▶ PROBLEM TO WORK ON:
Give the line containing "Flag the light" again, exactly, along with all later lines of the entries, through the last one.

RECORDS FOR PROCESSING Start Marker

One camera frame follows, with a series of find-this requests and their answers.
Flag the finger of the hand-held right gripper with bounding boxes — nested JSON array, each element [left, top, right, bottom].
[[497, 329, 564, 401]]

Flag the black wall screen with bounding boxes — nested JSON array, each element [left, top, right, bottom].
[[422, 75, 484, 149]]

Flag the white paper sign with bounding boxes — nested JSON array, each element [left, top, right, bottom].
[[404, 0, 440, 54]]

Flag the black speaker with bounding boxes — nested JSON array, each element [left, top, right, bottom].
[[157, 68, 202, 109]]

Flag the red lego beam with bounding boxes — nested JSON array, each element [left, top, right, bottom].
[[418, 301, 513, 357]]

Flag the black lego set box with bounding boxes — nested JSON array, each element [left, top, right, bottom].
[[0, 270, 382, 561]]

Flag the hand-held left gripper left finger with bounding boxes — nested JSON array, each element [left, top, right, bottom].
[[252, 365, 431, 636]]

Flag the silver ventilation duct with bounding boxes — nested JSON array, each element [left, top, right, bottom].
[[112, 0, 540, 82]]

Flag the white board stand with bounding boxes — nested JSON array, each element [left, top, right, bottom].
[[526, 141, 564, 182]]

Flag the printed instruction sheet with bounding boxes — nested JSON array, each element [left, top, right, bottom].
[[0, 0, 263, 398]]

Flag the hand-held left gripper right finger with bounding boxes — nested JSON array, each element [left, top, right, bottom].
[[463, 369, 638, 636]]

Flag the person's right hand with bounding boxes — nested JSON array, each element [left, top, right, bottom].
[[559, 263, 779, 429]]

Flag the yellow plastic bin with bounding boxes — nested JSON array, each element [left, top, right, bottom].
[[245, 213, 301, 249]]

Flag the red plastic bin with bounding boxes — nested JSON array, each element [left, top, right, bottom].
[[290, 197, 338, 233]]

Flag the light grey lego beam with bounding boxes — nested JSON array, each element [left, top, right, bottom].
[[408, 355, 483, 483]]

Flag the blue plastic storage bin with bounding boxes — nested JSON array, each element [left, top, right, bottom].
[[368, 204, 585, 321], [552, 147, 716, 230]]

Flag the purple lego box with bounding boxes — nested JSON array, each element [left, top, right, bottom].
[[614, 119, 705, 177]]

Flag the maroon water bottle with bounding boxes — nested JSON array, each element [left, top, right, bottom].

RECORDS FOR PROCESSING End Marker

▶ RESPONSE AREA:
Flag the light grey lego beam with bounding boxes — nested JSON array, each element [left, top, right, bottom].
[[408, 355, 483, 483]]

Flag the blue plastic storage bin with bounding boxes — nested JSON array, each element [left, top, right, bottom].
[[368, 204, 585, 321], [552, 147, 716, 230]]

Flag the purple lego box with bounding boxes — nested JSON array, each element [left, top, right, bottom].
[[614, 119, 705, 177]]

Flag the maroon water bottle with bounding boxes — nested JSON array, each element [left, top, right, bottom].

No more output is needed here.